Non si ottiene la pace se non la si spera
Non si ottiene la pace se non la si spera
di Martina Tafuro
Mercoledì 1 gennaio, la comunità Cattolica, celebra la 53^ Giornata Mondiale della Pace.
Papa Francesco per la Giornata 2020, invita a riflettere sul tema: “La pace come cammino di speranza: dialogo, riconciliazione e conversione ecologica”.
Siamo tutti, fedeli e non, chiamati al Cammino della Pace.
Le cittadine e i cittadini del mondo intero, sono chiamati a difendere le sorti dell’umanità, esprimendo la propria adesione all’impegno comune di costruire la pace nella giustizia e nella solidarietà.
Il Papa, con il messaggio inviato a tutta la comunità dei fedeli, ha inteso mettere in evidenza, il suo vissuto esperienziale, come la sua recente visita in Giappone.
Nel messaggio inviato al mondo intero, Francesco cita il popolo degli Hibakusha, i sopravvissuti alle bombe nucleari in Giappone e scrive: “La memoria è l’orizzonte della speranza”.
Fa riferimento, poi, al sinodo per l’Amazzonia, con la sua difesa delle culture minoritarie e l’attenzione ai problemi ambientali; al dramma migratorio, con le sue storie di angoscia e speranza e nello stesso tempo prendere in considerazione ciò che agita il nostro mondo, per offrirlo alla riflessione di tutti.
Il Pontefice ci dice, che la speranza è un processo che richiede pazienza, ma il più delle volte siamo impazienti e non c’è la facciamo ad aspettarne l’attuazione quando “ancora oggi, a tanti uomini e donne, a bambini e anziani, sono negate la dignità, l’integrità fisica, la libertà, compresa quella religiosa, la solidarietà comunitaria, la speranza nel futuro”.
Il nostro è un tempo che si nutre di paure quotidiane, relegando nel dimenticatoio la speranza.
Questa società è ferma, statica e chiusa, dove a farla da padrone è l’intolleranza per il diverso da noi e la durezza di cuore.
Il dialogo e la riconciliazione sono condizionati dalla mancanza di speranza, le famiglie vivono momenti sempre più conflittuali e le relazioni crescono e si nutrono senza cura per gli altri o empatia con le loro differenze.
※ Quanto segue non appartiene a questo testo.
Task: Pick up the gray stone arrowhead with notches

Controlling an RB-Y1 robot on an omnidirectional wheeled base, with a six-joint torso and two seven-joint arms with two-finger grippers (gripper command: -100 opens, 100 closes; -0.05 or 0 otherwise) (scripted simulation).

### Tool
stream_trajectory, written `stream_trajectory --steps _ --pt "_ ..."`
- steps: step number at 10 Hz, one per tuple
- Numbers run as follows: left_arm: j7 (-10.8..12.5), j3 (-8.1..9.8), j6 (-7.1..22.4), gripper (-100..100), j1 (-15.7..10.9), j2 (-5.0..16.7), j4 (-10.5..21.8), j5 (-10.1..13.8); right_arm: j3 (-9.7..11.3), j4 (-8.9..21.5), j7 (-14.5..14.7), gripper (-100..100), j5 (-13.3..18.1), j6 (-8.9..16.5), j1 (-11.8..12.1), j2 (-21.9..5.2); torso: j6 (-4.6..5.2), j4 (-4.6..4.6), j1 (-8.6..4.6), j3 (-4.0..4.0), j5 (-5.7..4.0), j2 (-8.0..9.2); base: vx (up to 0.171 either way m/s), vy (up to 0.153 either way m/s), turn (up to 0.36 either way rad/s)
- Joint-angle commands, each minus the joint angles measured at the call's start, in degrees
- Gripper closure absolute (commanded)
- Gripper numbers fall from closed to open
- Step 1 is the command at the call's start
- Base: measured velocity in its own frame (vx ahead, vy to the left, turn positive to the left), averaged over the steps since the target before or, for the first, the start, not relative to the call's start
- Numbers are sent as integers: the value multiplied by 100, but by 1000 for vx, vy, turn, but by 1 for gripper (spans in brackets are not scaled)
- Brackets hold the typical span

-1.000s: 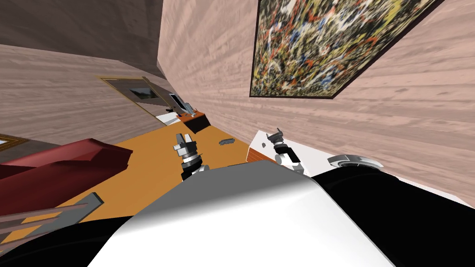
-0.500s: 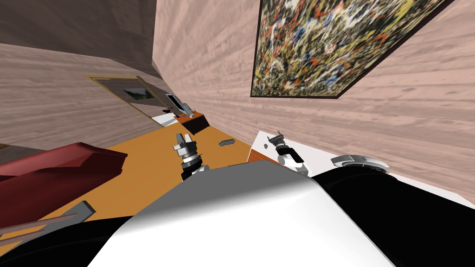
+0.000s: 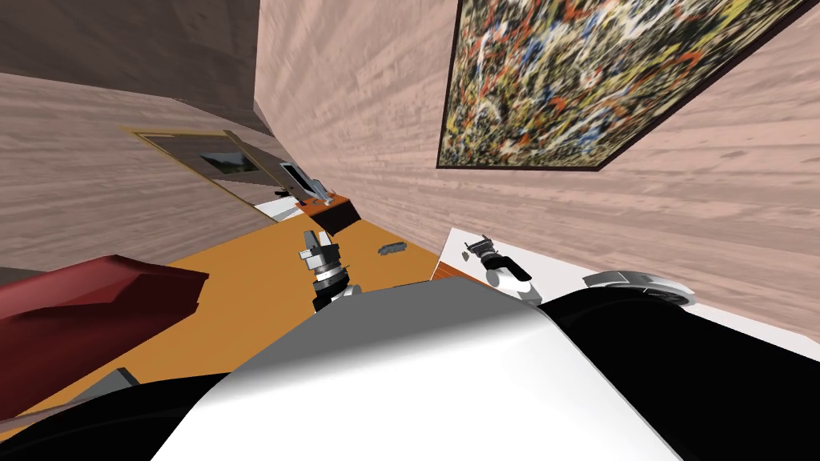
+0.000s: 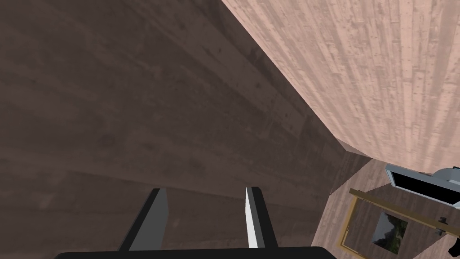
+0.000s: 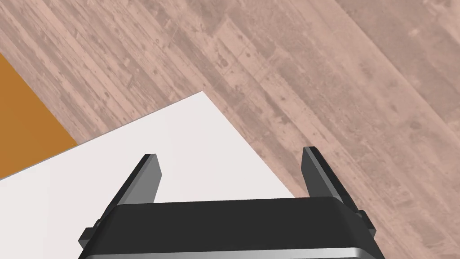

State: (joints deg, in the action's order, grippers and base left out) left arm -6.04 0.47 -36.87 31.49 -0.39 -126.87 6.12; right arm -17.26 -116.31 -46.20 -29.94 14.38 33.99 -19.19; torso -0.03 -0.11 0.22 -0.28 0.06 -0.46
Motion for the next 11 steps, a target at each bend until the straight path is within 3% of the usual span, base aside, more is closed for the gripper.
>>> stream_trajectory --steps 1,2,5,7,8,11 --pt "0 0 0 0 0 0 0 0 -132 199 -272 -100 -206 286 39 -107 0 0 0 0 0 0 115 80 -45" --pt "0 0 0 0 0 0 0 0 -132 199 -272 -100 -206 466 39 -107 1 0 0 -1 -1 -3 107 68 -69" --pt "0 0 0 0 0 0 0 0 -356 524 -714 -100 -542 1037 128 -247 1 -1 -3 -1 0 -1 119 83 -54" --pt "0 0 0 0 0 0 0 0 -356 524 -714 -100 -542 1154 128 -247 0 0 -11 1 -1 1 77 37 -21" --pt "0 0 0 0 -1 1 0 0 -464 694 -925 -100 -706 1378 174 -308 0 3 -23 9 -4 17 79 33 -48" --pt "0 1 0 0 1 0 0 0 -570 870 -1129 -100 -865 1835 220 -363 1 -1 -12 -5 -3 -10 126 48 -51"
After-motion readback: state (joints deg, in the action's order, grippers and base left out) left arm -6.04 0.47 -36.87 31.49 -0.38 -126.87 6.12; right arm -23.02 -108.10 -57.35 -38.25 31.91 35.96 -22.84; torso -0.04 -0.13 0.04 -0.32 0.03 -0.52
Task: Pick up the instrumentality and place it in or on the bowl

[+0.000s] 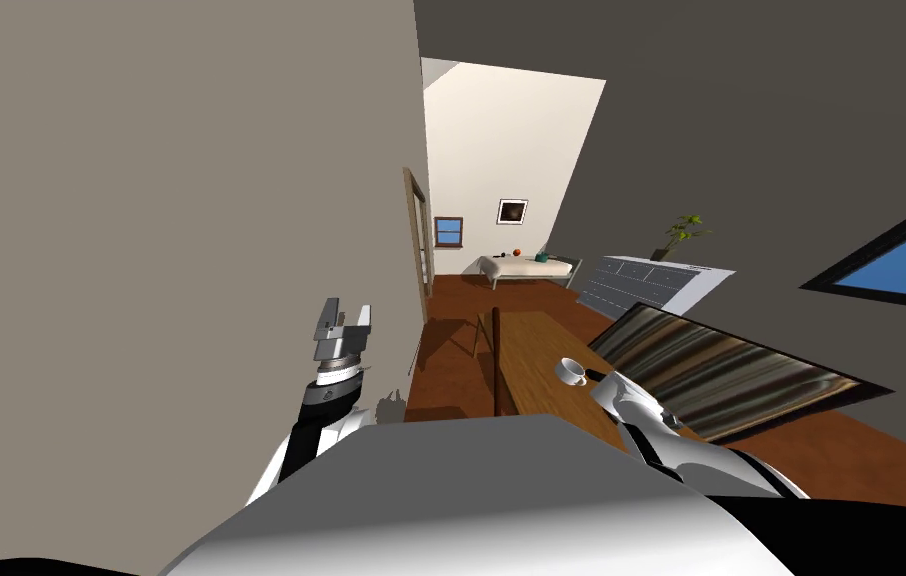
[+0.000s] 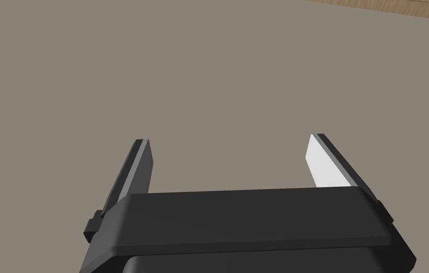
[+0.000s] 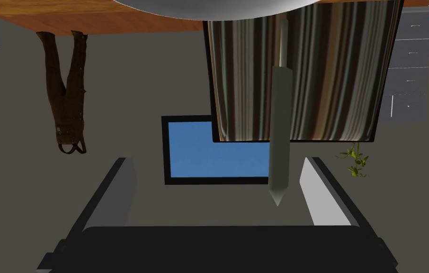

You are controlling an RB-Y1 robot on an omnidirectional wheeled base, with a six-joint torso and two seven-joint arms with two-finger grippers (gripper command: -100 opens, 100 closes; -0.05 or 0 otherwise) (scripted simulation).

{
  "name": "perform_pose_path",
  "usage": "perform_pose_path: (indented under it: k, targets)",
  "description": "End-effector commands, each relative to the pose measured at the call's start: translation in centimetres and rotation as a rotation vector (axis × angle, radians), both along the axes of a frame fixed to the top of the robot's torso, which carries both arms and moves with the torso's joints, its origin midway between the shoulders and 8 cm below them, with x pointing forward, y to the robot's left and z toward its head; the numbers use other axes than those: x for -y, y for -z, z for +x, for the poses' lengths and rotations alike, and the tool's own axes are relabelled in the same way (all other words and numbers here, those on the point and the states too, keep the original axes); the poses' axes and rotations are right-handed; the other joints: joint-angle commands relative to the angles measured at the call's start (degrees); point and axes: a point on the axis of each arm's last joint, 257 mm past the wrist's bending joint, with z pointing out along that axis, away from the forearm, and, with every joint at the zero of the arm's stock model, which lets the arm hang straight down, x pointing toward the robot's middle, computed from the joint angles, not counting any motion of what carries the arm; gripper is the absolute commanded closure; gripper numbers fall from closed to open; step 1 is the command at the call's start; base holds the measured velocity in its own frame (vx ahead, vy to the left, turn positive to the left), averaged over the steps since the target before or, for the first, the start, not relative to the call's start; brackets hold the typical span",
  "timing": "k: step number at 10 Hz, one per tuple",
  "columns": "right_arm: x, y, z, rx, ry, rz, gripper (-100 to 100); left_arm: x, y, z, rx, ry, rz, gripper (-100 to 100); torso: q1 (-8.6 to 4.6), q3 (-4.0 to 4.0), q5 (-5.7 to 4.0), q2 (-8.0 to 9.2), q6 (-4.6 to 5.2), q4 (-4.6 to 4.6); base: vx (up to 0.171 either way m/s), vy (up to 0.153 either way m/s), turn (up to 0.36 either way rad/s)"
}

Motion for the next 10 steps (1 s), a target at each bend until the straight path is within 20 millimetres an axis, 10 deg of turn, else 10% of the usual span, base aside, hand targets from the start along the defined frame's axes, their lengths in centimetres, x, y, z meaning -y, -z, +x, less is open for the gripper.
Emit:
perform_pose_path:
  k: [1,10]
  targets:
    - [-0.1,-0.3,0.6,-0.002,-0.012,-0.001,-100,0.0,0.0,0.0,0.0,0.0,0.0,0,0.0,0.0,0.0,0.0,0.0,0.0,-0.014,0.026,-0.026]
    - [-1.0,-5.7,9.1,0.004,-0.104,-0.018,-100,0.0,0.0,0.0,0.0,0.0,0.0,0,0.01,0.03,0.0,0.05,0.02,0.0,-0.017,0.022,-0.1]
Il risultato finale qual è?
L’uomo vive nella paura, ripiegato su se stesso, facendo diventare la convivenza insostenibile.
Quindi, diventa indispensabile ricercare il dialogo e la fiducia, per una fratellanza unica e vitale.
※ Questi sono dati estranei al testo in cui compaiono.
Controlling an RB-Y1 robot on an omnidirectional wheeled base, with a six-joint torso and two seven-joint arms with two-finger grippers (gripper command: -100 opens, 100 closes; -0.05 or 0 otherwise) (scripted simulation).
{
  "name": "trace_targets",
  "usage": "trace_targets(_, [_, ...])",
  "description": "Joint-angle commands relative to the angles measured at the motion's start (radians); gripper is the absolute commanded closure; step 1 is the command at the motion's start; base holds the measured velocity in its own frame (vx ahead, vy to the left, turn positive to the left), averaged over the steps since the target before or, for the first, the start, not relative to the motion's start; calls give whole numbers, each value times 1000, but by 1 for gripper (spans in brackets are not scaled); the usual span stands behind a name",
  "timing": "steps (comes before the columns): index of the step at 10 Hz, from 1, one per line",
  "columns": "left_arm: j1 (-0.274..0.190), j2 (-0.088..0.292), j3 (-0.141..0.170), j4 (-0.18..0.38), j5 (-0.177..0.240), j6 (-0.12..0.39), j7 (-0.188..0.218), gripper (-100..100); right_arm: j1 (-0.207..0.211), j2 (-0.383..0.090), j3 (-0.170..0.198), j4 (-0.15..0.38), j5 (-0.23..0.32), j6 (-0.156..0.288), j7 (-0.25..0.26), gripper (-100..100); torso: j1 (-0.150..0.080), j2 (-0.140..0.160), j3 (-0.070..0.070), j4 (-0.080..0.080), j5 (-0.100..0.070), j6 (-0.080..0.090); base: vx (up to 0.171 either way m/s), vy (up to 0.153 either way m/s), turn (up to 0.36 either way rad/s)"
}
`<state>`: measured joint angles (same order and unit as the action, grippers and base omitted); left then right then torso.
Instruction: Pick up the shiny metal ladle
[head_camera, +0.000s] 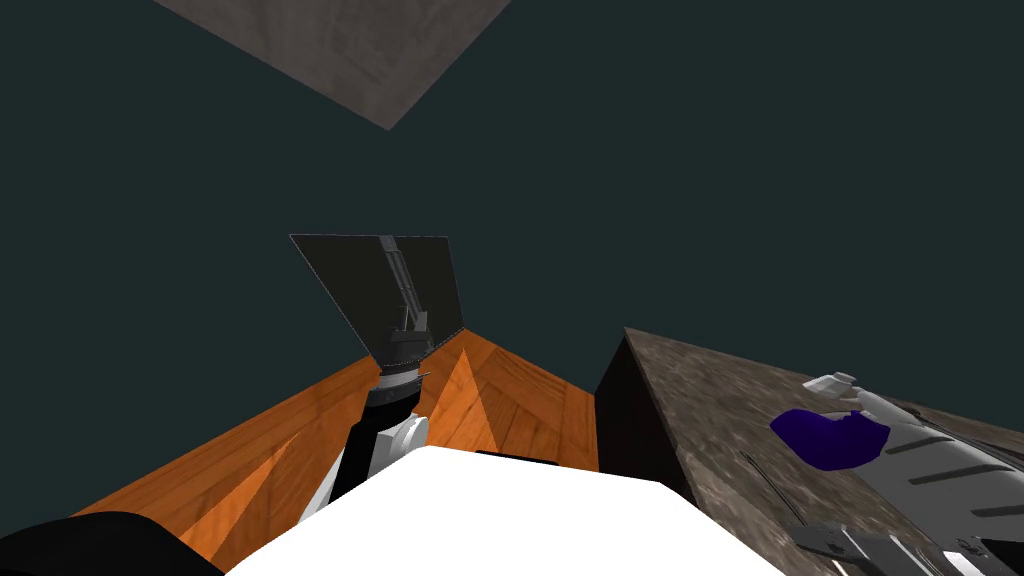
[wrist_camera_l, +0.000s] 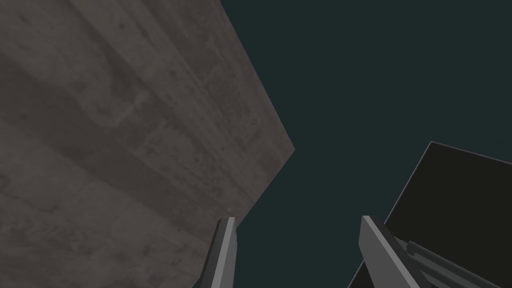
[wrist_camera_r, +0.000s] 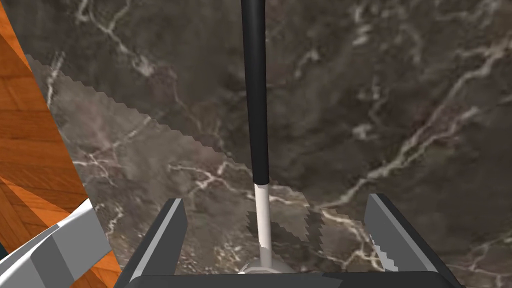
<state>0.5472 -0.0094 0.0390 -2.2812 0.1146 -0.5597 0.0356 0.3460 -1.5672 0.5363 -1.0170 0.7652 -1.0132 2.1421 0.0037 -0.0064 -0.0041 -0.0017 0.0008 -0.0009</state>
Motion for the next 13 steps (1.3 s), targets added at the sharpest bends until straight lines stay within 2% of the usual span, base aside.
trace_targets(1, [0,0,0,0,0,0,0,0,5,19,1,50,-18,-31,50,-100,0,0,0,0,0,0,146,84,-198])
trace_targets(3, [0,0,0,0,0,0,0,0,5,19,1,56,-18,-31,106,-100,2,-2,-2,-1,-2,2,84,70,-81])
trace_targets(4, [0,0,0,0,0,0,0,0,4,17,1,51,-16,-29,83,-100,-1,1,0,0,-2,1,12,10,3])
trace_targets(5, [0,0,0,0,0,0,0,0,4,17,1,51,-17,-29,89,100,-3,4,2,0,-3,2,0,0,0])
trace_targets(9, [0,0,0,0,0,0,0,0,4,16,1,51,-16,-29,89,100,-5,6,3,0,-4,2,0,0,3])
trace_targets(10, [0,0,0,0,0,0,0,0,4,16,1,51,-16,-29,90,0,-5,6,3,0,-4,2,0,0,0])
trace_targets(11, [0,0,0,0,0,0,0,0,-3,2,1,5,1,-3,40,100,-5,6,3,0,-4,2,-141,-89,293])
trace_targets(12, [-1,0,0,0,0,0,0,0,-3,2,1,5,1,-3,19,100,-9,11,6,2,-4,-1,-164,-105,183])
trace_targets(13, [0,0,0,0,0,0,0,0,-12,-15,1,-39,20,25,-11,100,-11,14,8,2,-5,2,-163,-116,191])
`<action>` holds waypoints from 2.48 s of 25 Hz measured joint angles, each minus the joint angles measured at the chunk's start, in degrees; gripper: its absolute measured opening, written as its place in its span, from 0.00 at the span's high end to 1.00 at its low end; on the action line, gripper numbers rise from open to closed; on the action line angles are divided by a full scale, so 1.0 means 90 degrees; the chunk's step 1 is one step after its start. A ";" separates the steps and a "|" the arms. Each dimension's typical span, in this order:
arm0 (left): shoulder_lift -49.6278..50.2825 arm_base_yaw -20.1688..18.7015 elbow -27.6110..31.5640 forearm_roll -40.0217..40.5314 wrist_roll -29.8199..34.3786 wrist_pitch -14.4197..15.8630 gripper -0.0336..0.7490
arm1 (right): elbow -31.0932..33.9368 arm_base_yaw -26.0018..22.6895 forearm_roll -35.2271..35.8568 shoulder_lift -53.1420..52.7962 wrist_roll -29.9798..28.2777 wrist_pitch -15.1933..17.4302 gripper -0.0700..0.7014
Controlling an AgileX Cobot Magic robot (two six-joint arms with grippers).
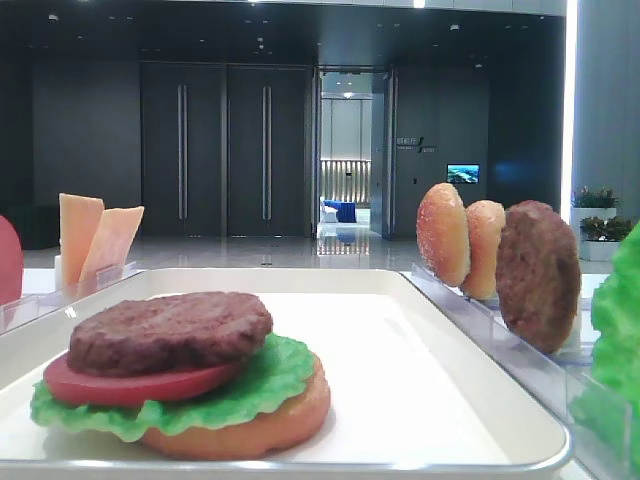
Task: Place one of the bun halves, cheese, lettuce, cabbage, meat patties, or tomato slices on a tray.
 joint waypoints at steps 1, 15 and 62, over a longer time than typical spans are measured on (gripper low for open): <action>0.0000 0.0000 0.0000 0.0000 0.0000 0.0000 0.12 | 0.0074 0.0000 -0.0018 -0.0168 0.0040 -0.0060 0.32; 0.0000 0.0000 0.0000 0.0000 -0.0028 0.0000 0.12 | 0.0893 0.0000 -0.0608 -0.0390 0.0669 -0.0473 0.32; 0.0000 0.0000 0.0000 0.0000 -0.0046 0.0000 0.30 | 0.0893 0.0274 -0.0615 -0.0395 0.0664 -0.0492 0.32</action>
Questo incitare l’uomo alla ricerca del bene comune, ci viene ricordata anche dalla nostra comune origine da Dio, perché: “il desiderio di pace è profondamente iscritto nel cuore dell’uomo”.
È importante, perciò, custodire la memoria, da offrire come servizio “imprescindibile” alle future generazioni.
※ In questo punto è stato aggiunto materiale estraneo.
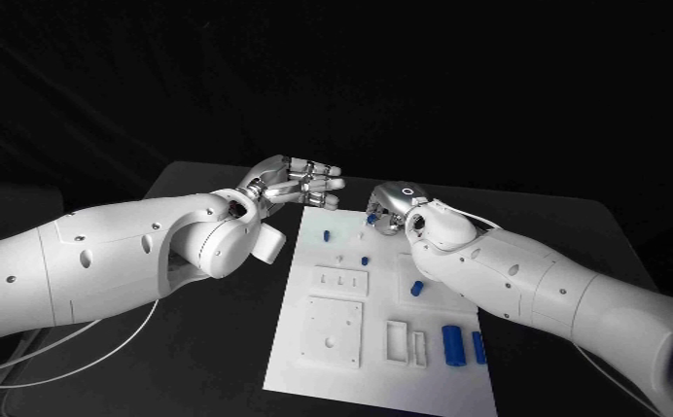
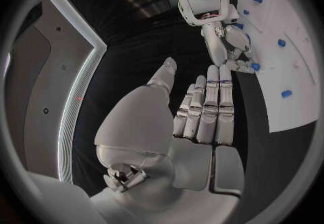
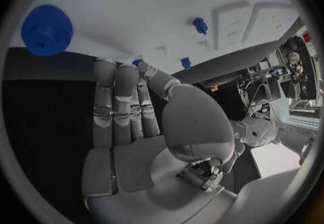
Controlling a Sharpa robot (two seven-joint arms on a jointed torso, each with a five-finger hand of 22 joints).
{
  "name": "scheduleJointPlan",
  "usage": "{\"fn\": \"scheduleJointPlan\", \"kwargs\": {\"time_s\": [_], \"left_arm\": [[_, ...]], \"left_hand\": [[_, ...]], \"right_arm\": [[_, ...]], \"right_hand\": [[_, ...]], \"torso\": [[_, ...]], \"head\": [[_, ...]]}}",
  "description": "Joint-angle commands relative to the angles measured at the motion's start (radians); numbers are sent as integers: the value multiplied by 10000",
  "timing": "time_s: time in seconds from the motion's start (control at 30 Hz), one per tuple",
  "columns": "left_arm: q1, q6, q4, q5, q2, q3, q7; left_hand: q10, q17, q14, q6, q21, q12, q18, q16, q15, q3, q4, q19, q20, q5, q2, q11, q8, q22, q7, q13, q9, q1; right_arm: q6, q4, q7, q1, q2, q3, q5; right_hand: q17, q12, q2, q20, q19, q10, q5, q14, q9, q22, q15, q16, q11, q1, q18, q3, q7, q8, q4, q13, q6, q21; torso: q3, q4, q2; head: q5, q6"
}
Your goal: Assemble the parts on the task board
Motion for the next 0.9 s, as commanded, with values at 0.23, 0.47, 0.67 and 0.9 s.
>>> {"fn": "scheduleJointPlan", "kwargs": {"time_s": [0.23,0.47,0.67,0.9], "left_arm": [[25,68,-12,-81,-2,12,18],[25,105,-52,-83,21,13,14],[25,109,-84,-83,32,13,13],[25,174,-96,-83,44,13,38]], "left_hand": [[45,9,72,57,68,-22,82,38,10,16,-49,15,-13,32,92,28,55,10,8,-5,12,-25],[45,9,72,57,68,-22,82,38,10,16,-49,15,-13,32,92,28,55,10,8,-5,12,-25],[28,-1,66,60,103,-21,83,36,14,-10,-115,-16,-7,12,100,33,46,-5,6,-4,11,-45],[28,-1,66,60,103,-21,83,36,14,-10,-115,-16,-7,12,100,33,46,-5,6,-4,11,-45]], "right_arm": [[-222,24,-150,7,46,11,-218],[-192,24,-165,8,89,12,-287],[-125,22,-164,8,99,12,-317],[-107,25,-158,9,123,13,-322]], "right_hand": [[-16,18,34,-12,93,74,-53,-6,74,29,-61,39,-26,48,49,39,-4,51,-8,10,119,-74],[-17,18,30,-12,100,79,-53,-6,73,52,-62,40,-27,49,48,42,-4,50,-8,10,124,-95],[-22,17,9,-14,124,95,-58,-5,68,130,-64,44,-31,50,45,53,-7,48,-14,9,142,-173],[-22,17,9,-14,124,95,-58,-5,68,130,-64,44,-31,50,45,53,-7,48,-14,9,142,-173]], "torso": [[-20,-4,-5],[-22,-15,-12],[-32,-17,0],[-21,-24,13]], "head": [[64,44],[109,18],[141,-12],[178,-31]]}}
Per questo sono importanti i testimoni, più che le parole, “artigiani della pace aperti al dialogo senza esclusioni e manipolazioni”.
Questo lavoro va fatto con la forza della verità, dando forza ai processi di riconciliazione, in quanto: “l’altro non va mai rinchiuso in ciò che ha potuto dire o fare, ma va considerato per la promessa che porta in sé”.
Da queste scelte nasce e si rafforza la speranza per costruire nella società tutta, la giustizia che tenga conto dei diritti e dei doveri di tutti, secondo la propria responsabilità.
Da questa premessa nasce uno sguardo nuovo sul mondo, sulla vita, sugli altri.
Costruire relazioni fraterne vuol dire generare rapporti di pace tra l’umanità e la terra.
Papa Francesco, sostiene che l’umanità ha necessità di realizzare una conversione ecologica vera, in grado di realizzare quegli ambiti di condivisione nella realtà economica, sociale, politica che siano da volano per mettere in circolo il dono, ricevuto da Dio, origine di ogni singola vita.
Mettersi in cammino, a Capodanno per il nuovo anno, significa che la costruzione della pace è un processo che si realizza ogni giorno.
Il Papa suggerisce che non “si ottiene la pace se non la si spera”.